La muerte de Miguel Delibes ha dejado al campo español, en general, y al campo de la literatura en particular, casi en barbecho. Como un erial. El mundo rural ha perdido a uno de sus grandes narradores. También nos ha dejado este año José Saramago, con esa visión pesimista sobre un mundo, según él, sin solución. O Luis García Berlanga, que se estará partiendo de risa con Antonio Ozores en el más allá, al ver las ocurrencias de unos y otros acá, con la absurda batalla del inventario sobre el “patrimonio nacional”.

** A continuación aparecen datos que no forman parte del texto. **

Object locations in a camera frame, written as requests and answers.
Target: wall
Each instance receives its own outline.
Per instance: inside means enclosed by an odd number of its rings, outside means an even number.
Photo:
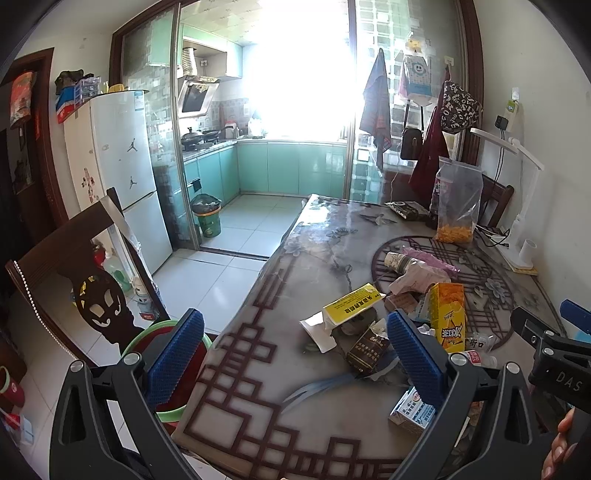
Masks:
[[[107,79],[109,76],[111,36],[112,34],[67,34],[44,37],[33,34],[23,45],[17,57],[54,47],[50,74],[52,81],[63,70],[79,69],[83,69],[85,73],[92,72]],[[70,175],[64,128],[63,125],[57,123],[57,118],[53,114],[56,111],[56,100],[56,91],[52,83],[49,95],[51,150],[61,196],[66,206],[66,212],[72,218],[80,212],[80,206],[76,199],[76,192]]]
[[[568,298],[590,308],[591,85],[558,32],[527,0],[474,3],[485,65],[484,128],[496,130],[496,116],[512,87],[519,87],[521,113],[514,136],[546,166],[525,225],[525,236],[538,244],[540,280],[555,306]],[[481,155],[487,174],[494,176],[498,147],[488,144]],[[522,182],[520,170],[517,158],[505,154],[500,181],[516,192],[504,227],[521,210],[533,167],[525,161]]]

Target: yellow label
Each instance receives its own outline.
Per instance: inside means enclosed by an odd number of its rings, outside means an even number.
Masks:
[[[358,313],[370,308],[378,300],[384,298],[384,296],[371,283],[368,283],[327,305],[323,310],[335,325],[340,325]]]

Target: small box
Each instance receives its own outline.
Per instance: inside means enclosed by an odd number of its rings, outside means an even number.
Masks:
[[[466,341],[464,285],[435,284],[429,293],[429,315],[435,338],[445,351],[463,352]]]
[[[398,401],[389,419],[403,429],[420,436],[435,413],[435,407],[424,403],[417,389],[411,387]]]
[[[370,308],[386,295],[380,293],[371,283],[365,284],[322,309],[326,326],[333,329]]]

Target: juice box
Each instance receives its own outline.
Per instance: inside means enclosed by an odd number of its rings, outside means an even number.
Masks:
[[[398,401],[389,419],[403,429],[419,436],[435,416],[435,408],[421,400],[417,389],[411,387]]]

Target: blue gripper pad
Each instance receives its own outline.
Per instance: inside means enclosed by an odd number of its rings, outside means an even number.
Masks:
[[[568,320],[578,329],[591,335],[591,312],[572,300],[564,300],[560,304],[560,316]]]
[[[419,333],[401,310],[387,318],[388,339],[398,353],[421,399],[437,411],[447,397],[443,373],[447,354],[431,335]]]
[[[203,339],[205,323],[200,311],[189,309],[179,323],[181,325],[175,328],[170,341],[147,372],[144,397],[150,408],[170,400]]]

También se nos han ido, aunque seguirán mucho tiempo en la memoria, grandes líderes populares, referencias ineludibles en las reivindicaciones sociales, como Marcelino Camacho o el padre José María Díez Alegría. Por no decir políticos con mayúsculas, de los que ya no quedan, como el ex presidente del Senado, Antonio Fontán, o el ex presidente del Congreso, Félix Pons, discreto y eficaz, por si le sirve de referente a José Bono.

Otros “grandes” que se han ido, y sin hacer apenas ruido, han sido el cantante de flamenco Enrique Morente, el intelectual y escritor Juan Marichal, los periodistas Joaquín Soler Serrano y Alberto Oliveras, el cantautor José Antonio Labordeta, el actor Manuel Alexandre o el banquero Alfonso Escámez.

Para todos ellos, mi oración y mi recuerdo. Y para lo que venga en el 2011, que no será poco, que Dios nos coja confesados.